The response must reproduce exactly every line of the material below holding the word "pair".
####################
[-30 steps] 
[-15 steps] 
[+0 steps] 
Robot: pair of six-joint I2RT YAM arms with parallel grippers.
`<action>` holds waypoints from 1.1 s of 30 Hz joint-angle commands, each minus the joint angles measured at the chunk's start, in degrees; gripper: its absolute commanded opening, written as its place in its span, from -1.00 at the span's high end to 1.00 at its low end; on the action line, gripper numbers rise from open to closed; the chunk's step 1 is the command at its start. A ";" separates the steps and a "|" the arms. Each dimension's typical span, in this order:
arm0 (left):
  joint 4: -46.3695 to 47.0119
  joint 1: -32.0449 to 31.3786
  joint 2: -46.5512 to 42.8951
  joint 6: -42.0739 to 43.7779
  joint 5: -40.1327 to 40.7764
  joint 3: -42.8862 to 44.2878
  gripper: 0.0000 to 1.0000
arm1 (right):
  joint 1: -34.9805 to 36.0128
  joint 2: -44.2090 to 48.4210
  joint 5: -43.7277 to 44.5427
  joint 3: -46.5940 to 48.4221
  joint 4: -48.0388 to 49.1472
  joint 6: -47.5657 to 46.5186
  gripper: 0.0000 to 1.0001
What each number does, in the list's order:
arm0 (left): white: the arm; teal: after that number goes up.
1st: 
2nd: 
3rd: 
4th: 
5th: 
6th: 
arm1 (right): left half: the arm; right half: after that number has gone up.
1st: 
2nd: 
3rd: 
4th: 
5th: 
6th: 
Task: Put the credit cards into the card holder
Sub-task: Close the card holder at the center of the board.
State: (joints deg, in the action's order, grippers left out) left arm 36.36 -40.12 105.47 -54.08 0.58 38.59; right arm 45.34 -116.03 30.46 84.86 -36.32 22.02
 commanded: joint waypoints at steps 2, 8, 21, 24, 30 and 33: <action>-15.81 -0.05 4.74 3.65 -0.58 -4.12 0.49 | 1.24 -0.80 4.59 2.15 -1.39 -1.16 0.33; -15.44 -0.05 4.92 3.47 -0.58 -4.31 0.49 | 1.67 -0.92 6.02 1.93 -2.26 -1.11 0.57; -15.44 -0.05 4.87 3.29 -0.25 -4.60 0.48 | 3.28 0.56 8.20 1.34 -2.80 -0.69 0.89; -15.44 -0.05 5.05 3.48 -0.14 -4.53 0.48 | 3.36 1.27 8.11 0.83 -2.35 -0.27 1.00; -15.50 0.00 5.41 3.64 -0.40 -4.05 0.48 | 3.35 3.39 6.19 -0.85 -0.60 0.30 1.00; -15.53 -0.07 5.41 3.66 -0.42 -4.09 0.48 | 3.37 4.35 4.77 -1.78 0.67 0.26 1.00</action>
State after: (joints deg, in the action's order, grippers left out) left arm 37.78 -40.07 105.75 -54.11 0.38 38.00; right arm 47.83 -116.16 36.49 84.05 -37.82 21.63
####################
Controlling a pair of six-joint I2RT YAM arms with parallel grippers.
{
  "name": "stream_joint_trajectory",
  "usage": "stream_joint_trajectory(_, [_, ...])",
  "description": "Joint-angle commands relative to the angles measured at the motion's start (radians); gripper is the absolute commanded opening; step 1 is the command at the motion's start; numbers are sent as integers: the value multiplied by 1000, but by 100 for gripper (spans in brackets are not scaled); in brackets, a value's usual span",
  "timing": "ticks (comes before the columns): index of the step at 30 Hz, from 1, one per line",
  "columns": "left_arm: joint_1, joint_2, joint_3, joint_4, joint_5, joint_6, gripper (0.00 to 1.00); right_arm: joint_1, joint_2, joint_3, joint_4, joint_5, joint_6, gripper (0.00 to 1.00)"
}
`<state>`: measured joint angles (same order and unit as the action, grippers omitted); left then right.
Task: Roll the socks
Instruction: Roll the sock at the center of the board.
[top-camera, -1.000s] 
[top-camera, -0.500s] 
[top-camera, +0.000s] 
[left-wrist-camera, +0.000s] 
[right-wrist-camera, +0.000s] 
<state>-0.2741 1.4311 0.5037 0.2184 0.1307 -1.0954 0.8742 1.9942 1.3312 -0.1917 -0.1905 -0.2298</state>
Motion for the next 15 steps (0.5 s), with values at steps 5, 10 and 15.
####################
# Task answer
Robot: pair of six-joint I2RT YAM arms with parallel grippers.
Controlling a pair of six-joint I2RT YAM arms with parallel grippers.

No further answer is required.